Well the rate money must be going somewhere, for sure they don't spend the road fund licence on it but passed legislation to excuse the stealing of it for other things.
Hymie, Oxford road Manchester. We've had weeks and weeks of diversions! Cycle lanes are being put in ( which I'm all for ) .. Think it's a great idea, but it's taking forever!
H&S, form filling, unreliable deliveries, inspections etc etc....
No such thing as road fund licence, OG. It's been called Vehicle Excise Duty and has paid for the roads since 1937
I thought it was paid into the central pot.
Ummm has a point!
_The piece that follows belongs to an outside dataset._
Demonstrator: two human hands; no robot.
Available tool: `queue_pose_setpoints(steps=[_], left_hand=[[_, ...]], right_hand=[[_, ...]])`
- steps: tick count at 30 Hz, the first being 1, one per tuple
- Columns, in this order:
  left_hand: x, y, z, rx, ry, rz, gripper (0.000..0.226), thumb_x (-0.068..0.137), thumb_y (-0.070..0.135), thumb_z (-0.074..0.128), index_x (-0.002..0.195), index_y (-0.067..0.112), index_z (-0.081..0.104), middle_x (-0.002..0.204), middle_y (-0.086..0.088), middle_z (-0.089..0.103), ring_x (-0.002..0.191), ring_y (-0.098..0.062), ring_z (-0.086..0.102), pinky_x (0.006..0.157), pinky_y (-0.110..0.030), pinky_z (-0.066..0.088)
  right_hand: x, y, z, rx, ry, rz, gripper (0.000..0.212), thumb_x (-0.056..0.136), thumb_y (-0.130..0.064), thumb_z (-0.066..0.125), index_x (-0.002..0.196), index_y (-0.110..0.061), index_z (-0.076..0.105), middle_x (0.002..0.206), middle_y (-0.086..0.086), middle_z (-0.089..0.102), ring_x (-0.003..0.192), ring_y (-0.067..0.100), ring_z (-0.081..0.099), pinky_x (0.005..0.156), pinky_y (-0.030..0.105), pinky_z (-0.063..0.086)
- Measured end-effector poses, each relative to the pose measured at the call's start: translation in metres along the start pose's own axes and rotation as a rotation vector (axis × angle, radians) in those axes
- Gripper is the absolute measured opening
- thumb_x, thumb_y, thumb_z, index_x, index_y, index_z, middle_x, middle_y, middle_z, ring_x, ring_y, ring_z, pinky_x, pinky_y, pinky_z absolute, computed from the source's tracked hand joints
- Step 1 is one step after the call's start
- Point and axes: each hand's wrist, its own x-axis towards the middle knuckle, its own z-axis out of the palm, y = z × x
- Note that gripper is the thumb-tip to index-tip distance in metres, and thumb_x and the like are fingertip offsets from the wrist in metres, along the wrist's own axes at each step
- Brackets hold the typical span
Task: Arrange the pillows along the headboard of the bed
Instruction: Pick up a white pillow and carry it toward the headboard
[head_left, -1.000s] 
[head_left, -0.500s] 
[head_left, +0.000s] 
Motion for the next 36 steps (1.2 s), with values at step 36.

Everything is quite strict with health & safety these days, more so than years ago.
Arrrggghhhh - amendment


.....and has not paid for the roads since 1937
And everything has to be signed off.

Believe me...these men want the job finished asap but they can't do so if the tools for the job haven't turned up. Some days my OH sits for hours waiting for things to arrive.
-- answer removed --
Your first description is "tar spraying". It's a way of revitalising a road surface to cover up repairs etc. It's a bit like re-painting a door - after a few times you need to strip the paint right back to the wood and start again. The same is true with the road - when it's really worn you have to remove all the old tar and gravel and lay a completely new surface (a biggrf job which takes a lot longer).
Precisely. The government pulled an accounting trick in order to rename and steal the money: but the public knew what it was for and kept the true name. Now only apologists for that government keep on trying to convince folk it is ok. It is not.
bhg - and when they strip back the road they sell the chippings for quite decent money...!
Never mind, OG, at least this way everyone pays for the road maintenance whether they drive a motorised vehicle or not
Two points:
1. Road surfaces are a lot more complex than they were. When I was young they would drop a centimetre of tarmac and cover the cobbles beneath. If you look now, the surface is layered and about 10cm thick.

2. Also there is a lot more traffic to work around. They tend to close one side of the road, and traffic light around the new work.

3. We seem to have a lot more road markings today as well. That in itself is a days work.